/acc-voice | ahling-command-center

Test and configure the ACC voice assistant pipeline including Whisper speech-to-text, Piper text-to-speech, Wyoming protocol integration, and voice command processing.

Your Task

You are testing and configuring the voice pipeline.

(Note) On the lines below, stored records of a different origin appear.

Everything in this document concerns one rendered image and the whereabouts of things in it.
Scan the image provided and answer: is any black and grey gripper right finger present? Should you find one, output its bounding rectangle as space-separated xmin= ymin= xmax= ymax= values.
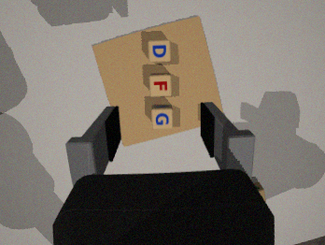
xmin=201 ymin=102 xmax=255 ymax=179

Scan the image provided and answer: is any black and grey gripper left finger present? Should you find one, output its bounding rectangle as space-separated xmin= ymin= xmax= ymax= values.
xmin=65 ymin=106 xmax=121 ymax=187

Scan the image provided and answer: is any tan flat mat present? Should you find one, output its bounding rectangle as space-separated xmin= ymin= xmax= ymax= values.
xmin=92 ymin=16 xmax=223 ymax=147

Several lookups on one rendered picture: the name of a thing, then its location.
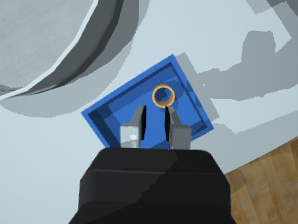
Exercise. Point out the bronze bushing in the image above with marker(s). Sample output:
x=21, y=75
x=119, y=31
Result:
x=166, y=103

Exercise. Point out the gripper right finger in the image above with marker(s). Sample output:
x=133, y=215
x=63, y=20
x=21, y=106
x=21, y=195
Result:
x=178, y=135

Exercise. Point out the blue crate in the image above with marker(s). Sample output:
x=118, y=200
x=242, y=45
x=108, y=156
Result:
x=106, y=120

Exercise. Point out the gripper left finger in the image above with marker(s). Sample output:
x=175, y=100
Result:
x=132, y=133

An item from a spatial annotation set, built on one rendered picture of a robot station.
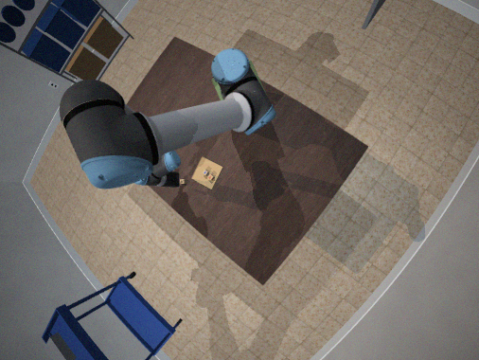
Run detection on tan flat mat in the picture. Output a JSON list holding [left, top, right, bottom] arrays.
[[191, 157, 223, 189]]

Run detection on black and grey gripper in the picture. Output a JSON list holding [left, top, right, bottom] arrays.
[[157, 171, 180, 188]]

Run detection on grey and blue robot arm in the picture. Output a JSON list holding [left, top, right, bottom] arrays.
[[60, 48, 276, 189]]

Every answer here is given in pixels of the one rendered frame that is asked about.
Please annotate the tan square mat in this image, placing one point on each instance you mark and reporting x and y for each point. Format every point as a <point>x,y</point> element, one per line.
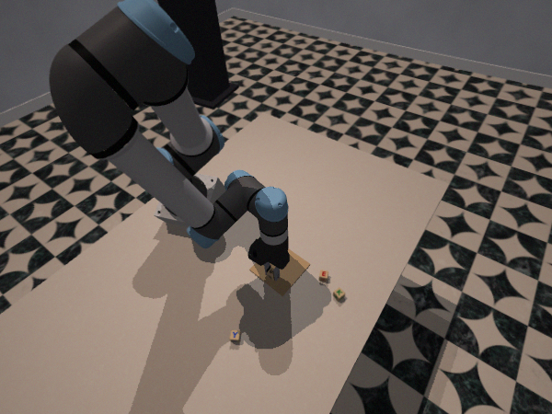
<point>288,276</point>

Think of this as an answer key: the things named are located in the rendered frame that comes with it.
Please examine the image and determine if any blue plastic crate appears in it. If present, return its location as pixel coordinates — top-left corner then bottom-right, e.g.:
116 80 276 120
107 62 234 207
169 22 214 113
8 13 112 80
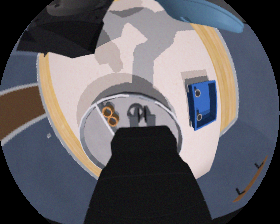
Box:
185 80 217 131

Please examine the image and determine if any bronze bushing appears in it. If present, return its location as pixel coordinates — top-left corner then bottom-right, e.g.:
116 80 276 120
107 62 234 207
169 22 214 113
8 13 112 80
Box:
108 114 119 126
102 105 115 118

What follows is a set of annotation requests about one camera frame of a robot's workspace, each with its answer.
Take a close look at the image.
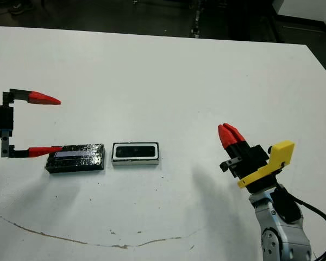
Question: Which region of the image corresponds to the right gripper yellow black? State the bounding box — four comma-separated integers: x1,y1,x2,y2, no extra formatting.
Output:
217,123,296,194

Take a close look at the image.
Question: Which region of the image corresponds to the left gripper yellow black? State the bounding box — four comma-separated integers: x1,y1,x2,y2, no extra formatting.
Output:
0,88,64,159

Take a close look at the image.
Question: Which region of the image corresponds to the shiny black box lid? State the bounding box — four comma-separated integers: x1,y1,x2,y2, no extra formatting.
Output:
45,143,106,173

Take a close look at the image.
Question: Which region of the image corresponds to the black bar-shaped camera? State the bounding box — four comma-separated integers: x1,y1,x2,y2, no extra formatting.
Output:
115,145,156,159

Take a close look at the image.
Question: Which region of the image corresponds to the white camera box base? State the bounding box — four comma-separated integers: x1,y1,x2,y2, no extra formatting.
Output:
111,141,160,166

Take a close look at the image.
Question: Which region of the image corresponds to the studded floor cable track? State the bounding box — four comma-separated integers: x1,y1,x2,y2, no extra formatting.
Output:
190,0,205,39

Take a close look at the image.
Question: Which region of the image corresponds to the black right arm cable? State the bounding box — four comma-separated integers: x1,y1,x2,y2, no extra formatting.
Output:
287,195,326,261

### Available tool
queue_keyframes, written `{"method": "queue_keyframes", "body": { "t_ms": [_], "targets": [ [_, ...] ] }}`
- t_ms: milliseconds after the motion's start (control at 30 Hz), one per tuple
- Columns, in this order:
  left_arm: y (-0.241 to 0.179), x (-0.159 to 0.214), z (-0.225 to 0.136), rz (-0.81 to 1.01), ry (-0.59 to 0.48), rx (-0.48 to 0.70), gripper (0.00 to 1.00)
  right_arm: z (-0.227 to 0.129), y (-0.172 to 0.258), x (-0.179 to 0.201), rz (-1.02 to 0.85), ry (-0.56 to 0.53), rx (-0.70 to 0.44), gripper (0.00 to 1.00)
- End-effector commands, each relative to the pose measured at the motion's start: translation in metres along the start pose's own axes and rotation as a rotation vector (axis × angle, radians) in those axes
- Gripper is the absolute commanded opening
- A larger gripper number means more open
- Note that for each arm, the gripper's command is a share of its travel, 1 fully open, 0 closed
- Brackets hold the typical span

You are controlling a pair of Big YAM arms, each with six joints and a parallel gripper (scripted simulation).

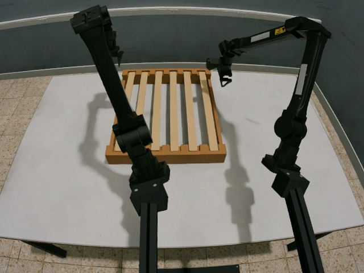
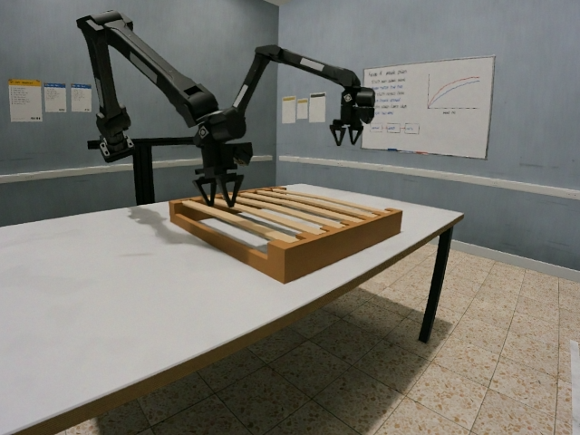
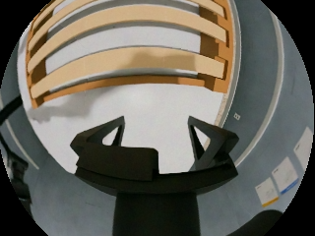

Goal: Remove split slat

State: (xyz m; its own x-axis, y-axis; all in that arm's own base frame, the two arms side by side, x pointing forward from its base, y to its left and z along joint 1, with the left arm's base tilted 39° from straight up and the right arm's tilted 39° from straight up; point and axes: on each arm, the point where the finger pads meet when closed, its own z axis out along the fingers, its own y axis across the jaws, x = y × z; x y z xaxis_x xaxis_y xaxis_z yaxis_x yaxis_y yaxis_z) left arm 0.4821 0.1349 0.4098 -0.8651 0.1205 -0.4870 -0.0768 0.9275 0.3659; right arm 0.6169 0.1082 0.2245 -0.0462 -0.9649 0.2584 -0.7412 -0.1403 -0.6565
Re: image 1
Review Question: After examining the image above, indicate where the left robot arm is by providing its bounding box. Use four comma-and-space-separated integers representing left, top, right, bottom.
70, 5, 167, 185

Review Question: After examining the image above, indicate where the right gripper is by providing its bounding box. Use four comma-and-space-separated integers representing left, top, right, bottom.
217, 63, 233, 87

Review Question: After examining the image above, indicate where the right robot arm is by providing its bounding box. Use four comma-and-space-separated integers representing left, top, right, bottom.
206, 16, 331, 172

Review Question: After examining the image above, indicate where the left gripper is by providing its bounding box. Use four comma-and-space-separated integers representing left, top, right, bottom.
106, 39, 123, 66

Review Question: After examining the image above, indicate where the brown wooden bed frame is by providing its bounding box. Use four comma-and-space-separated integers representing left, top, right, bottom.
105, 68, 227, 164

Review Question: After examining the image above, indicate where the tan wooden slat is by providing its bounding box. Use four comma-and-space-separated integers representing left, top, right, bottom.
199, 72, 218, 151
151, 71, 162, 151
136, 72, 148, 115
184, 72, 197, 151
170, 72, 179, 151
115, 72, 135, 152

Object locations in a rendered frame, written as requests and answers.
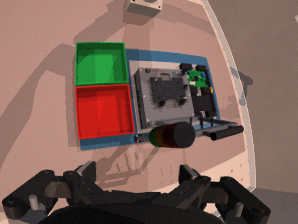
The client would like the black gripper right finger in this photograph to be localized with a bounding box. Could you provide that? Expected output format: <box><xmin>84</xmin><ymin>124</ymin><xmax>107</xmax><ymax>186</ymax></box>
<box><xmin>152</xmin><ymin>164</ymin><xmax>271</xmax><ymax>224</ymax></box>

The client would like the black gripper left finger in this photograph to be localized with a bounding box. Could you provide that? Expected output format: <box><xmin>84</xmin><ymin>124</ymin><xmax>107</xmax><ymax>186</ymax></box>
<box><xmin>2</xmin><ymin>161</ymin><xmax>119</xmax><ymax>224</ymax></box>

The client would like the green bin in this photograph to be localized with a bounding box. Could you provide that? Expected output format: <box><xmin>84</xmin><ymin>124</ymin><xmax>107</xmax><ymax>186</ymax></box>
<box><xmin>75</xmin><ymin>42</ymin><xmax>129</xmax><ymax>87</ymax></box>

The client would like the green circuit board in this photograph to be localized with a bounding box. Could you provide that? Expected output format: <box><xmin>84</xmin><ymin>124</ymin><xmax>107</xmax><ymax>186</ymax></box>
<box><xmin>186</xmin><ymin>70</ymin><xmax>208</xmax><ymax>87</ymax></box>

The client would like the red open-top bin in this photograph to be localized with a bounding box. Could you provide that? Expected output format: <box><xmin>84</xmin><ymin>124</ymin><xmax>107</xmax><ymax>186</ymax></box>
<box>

Verify STT/TTS components, test voice commands, configure Wyoming protocol, and integrate with Home Assistant.

Arguments

operation (required): Operation (test-stt, test-tts, test-pipeline, configure, status)
--text (optional): Text to synthesize (for TTS testing)
--audio (optional): Audio file path (for STT testing)
--voice (optional): Voice model for Piper (default: en_US-lessac-medium)
--language (optional): Language code (default: en)

Steps to Execute

1. Check Voice Components

check_voice_components() {
  echo "=== Voice Pipeline Status ==="
  echo ""

  # Whisper (STT)
  curl -s http://whisper.ahling.local:10300 > /dev/null && {
    echo "✅ Whisper (STT): Running (port 10300)"
  } || {
    echo "❌ Whisper (STT): Not accessible"
  }

  # Piper (TTS)
  curl -s http://piper.ahling.local:10200 > /dev/null && {
    echo "✅ Piper (TTS): Running (port 10200)"
  } || {
    echo "❌ Piper (TTS): Not accessible"
  }

  # Wyoming Protocol
  nc -zv localhost 10300 > /dev/null 2>&1 && {
    echo "✅ Wyoming STT endpoint: Accessible"
  } || {
    echo "❌ Wyoming STT endpoint: Not accessible"
  }

  nc -zv localhost 10200 > /dev/null 2>&1 && {
    echo "✅ Wyoming TTS endpoint: Accessible"
  } || {
    echo "❌ Wyoming TTS endpoint: Not accessible"
  }
}

2. Test Speech-to-Text (Whisper)

test_stt() {
  AUDIO_FILE=$1

  echo "=== Testing Speech-to-Text (Whisper) ==="
  echo "Audio file: $AUDIO_FILE"
  echo ""

  if [ ! -f "$AUDIO_FILE" ]; then
    echo "Error: Audio file not found: $AUDIO_FILE"
    exit 1
  fi

  # Send audio to Whisper
  RESULT=$(curl -s -X POST \
    -F "audio_file=@$AUDIO_FILE" \
    http://whisper.ahling.local:10300/api/transcribe)

  echo "Transcription:"
  echo "$RESULT" | jq -r '.text'
  echo ""

  echo "Details:"
  echo "$RESULT" | jq '.'
}

3. Test Text-to-Speech (Piper)

test_tts() {
  TEXT=$1
  VOICE=${2:-en_US-lessac-medium}
  OUTPUT_FILE=${3:-/tmp/tts_output.wav}

  echo "=== Testing Text-to-Speech (Piper) ==="
  echo "Text: $TEXT"
  echo "Voice: $VOICE"
  echo ""

  # Send text to Piper
  curl -s -X POST \
    -H "Content-Type: application/json" \
    -d "{\"text\": \"$TEXT\", \"voice\": \"$VOICE\"}" \
    http://piper.ahling.local:10200/api/tts \
    -o "$OUTPUT_FILE"

  if [ -f "$OUTPUT_FILE" ]; then
    FILE_SIZE=$(stat -f%z "$OUTPUT_FILE" 2>/dev/null || stat -c%s "$OUTPUT_FILE")
    echo "✅ Audio generated: $OUTPUT_FILE ($(numfmt --to=iec $FILE_SIZE))"
    echo ""
    echo "Play with: aplay $OUTPUT_FILE"
    echo "Or: ffplay -nodisp -autoexit $OUTPUT_FILE"
  else
    echo "❌ Failed to generate audio"
  fi
}

4. Test Full Voice Pipeline

test_pipeline() {
  TEST_TEXT="Hello, this is a test of the voice pipeline"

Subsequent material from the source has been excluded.